The controversial security measure is also set to be introduced at Gatwick, Manchester and Heathrow’s Terminal 1, and many airline industry insiders believe fingerprinting could become universal at all UK airports within a few years.

All four million domestic passengers who will pass through Terminal 5 annually after it opens on March 27 will have four fingerprints taken, as well as being photographed, when they check in.

To ensure the passenger boarding the aircraft is the same person, the fingerprinting process will be repeated just before they board the aircraft and the photograph will be compared with their face.

BAA, the company which owns Heathrow, insists the biometric information will be destroyed after 24 hours and will not be passed on to the police. It says the move is necessary to prevent criminals, terrorists and illegal immigrants trying to bypass border controls. The company said the move had been necessitated by the design of Terminal 5, where international and domestic passengers share the same lounges and public areas after they have checked in.

Without the biometric checks, the company says, potential criminals and illegal immigrants arriving on international flights or in transit to another country could bypass border controls by swapping boarding passes with a domestic passenger who has already checked in.

They could then board the domestic flight, where proof of identity is not currently required, fly on to another UK airport and leave without having to go through passport control.

Most other airports avoid the problem by keeping international and domestic passengers separate at all times, but the mixed lounges exist at Gatwick, Manchester and Heathrow’s Terminal 1.

Civil liberties campaigners have raised concerns about the possibility of security agencies trying to access the treasure trove of personal data in the future.

There are also fears that fingerprinting will add to the infamous "Heathrow hassle" which has led to some business travellers holding meetings in other countries because they want to avoid the sprawling, scruffy airport at any cost.

Dr Gus Hosein, of the London School of Economics, an expert on the impact on technology on civil liberties, is one of the scheme’s strongest critics.
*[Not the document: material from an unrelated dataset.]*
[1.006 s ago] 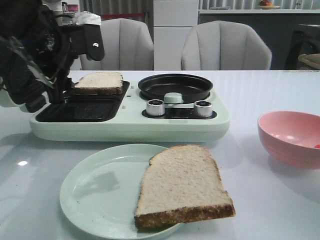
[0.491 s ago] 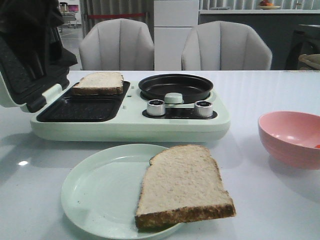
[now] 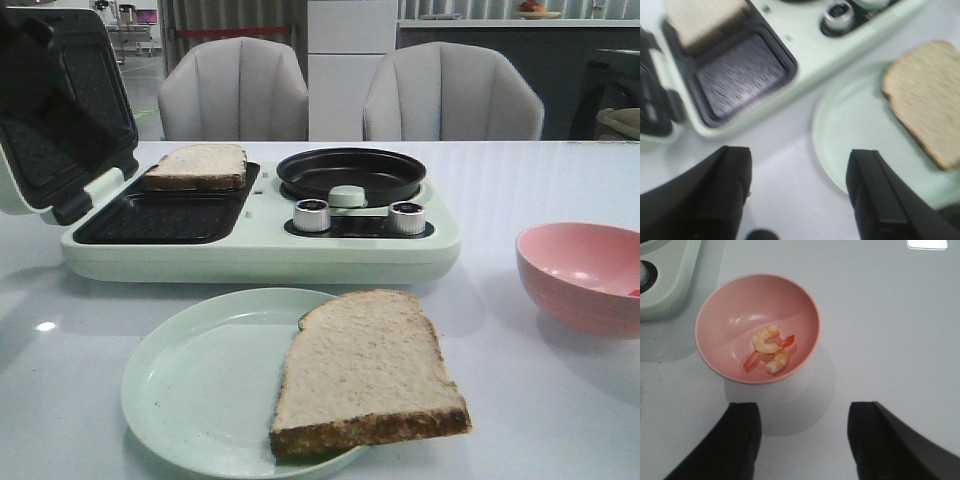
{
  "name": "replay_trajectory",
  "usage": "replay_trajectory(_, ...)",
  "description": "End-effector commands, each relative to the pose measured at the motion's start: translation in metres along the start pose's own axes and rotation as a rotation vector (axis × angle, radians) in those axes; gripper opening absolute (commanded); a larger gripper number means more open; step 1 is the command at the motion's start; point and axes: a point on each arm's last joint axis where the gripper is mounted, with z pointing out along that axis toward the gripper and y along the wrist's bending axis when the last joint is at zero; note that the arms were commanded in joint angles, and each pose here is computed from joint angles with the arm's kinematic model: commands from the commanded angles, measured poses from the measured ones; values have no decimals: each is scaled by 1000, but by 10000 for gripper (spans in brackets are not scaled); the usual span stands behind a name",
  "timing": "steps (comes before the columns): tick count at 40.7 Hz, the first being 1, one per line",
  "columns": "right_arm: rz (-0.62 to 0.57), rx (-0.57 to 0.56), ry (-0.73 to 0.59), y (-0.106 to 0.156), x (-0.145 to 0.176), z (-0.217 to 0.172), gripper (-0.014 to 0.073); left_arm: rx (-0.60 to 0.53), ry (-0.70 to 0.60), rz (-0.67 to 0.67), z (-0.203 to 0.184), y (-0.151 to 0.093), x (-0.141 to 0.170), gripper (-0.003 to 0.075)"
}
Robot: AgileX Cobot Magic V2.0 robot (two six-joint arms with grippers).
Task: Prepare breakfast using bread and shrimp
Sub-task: 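Reach the right gripper to the remaining bread slice and grasp it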
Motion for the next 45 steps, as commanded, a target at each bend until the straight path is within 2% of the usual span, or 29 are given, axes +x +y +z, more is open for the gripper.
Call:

He said: There is no other country in the world that requires passengers travelling on internal flights to be fingerprinted. BAA says the fingerprint data will be destroyed, but the records of who has travelled within the country will not be, and it will provide a rich source of data for the police and intelligence agencies.

Simon Davies, of campaign group Privacy International, suggested the photograph alone would be a perfectly adequate - and much cheaper - way of identifying passengers.

 

27th March
2008
  

Update: Thumbs Down to Terminal 5...

Fingerprint plans suspended on fears of illegality

Plans to fingerprint millions of passengers a year at Heathrow's new fifth terminal have been put on hold hours before it opens for business.

BAA, the airport operator, took the decision after being warned by the Government's Information Commissioner that the move could breach the Data Protection Act.

It has left BAA is facing huge embarrassment at a time when it was hoping that public attention would be fixed on the long-awaited £4.3 billion terminal when it handles its first passengers tomorrow.

The controversial scheme meant that, for the first time ever, travellers would be fingerprinted before being allowed to board a plane. It would have affected about four million domestic passengers a year who use the terminal, which will become the British Airways base at the airport.

A BAA spokesman said that it will hold further talks with both the Information Commissioner and the Border and Immigration Agency before deciding its next move.

For the time being instead of leaving a fingerprint before passing through security - which is verified at the departure gate - passengers will be photographed.

Although BAA is keen to press ahead with the plans, no date has been fixed for when it will be able to do so. The decision to fingerprint all domestic passengers at the terminal was triggered by the demands for heightened security by the Home Office. With domestic and international passengers sharing the departure lounge at the terminal, it was feared that this would make it possible to bypass border controls.

The scheme hit the buffers late last week when David Smith, the Deputy Information Commissioner, questioned its necessity. He said photographing – the option now being adopted – would be far less intrusive.

Even the Home Office, which had put pressure on BAA to tighten security, distanced itself from the move. This was despite officials previously demanding some form of biometric tests in addition to photographs – and having approved the fingerprint scheme during months of negotiations.